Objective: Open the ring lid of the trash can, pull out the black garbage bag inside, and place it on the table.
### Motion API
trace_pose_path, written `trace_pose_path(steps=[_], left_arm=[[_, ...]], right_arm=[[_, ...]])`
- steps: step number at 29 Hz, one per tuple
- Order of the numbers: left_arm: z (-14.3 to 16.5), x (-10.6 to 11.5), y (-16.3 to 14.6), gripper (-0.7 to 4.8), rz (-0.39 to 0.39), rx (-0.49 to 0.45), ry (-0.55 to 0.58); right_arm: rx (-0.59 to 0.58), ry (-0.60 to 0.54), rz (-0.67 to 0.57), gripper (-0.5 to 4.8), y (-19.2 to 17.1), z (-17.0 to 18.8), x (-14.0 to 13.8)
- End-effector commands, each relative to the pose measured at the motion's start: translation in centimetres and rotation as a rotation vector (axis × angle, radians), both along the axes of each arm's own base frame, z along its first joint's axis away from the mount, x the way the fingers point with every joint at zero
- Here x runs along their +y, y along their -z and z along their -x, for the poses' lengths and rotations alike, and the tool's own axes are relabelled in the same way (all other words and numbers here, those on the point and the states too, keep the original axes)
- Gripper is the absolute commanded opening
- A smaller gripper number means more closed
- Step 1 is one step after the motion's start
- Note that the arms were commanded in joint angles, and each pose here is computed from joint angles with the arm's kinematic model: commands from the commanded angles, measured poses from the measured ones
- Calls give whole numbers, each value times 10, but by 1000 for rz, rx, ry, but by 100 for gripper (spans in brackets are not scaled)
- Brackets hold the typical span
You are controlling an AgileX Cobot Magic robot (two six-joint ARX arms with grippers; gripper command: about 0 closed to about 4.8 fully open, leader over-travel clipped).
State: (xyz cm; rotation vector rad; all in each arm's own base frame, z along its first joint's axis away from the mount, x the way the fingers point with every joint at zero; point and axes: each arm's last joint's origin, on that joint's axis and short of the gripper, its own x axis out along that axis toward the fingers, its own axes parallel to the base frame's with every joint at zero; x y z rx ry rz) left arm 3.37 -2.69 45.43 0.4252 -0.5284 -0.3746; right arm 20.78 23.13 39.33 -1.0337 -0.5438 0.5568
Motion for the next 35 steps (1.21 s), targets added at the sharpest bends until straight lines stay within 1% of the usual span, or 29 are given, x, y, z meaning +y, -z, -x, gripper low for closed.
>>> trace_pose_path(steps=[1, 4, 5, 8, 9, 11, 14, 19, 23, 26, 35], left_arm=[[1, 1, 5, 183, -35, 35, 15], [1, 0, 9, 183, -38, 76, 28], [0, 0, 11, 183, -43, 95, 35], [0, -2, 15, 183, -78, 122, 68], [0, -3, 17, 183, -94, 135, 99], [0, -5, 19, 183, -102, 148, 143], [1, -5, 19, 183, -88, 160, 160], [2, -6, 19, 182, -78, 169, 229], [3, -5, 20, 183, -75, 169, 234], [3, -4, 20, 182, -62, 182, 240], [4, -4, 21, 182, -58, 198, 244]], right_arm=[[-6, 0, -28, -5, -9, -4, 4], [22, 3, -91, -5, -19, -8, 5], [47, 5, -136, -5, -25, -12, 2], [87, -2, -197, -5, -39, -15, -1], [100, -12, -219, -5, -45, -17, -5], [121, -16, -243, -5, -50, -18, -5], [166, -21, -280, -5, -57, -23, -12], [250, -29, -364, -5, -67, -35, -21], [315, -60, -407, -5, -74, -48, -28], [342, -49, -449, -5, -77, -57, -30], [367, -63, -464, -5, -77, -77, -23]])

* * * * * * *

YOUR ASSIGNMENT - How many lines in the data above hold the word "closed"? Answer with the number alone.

EXERCISE RESULT - 3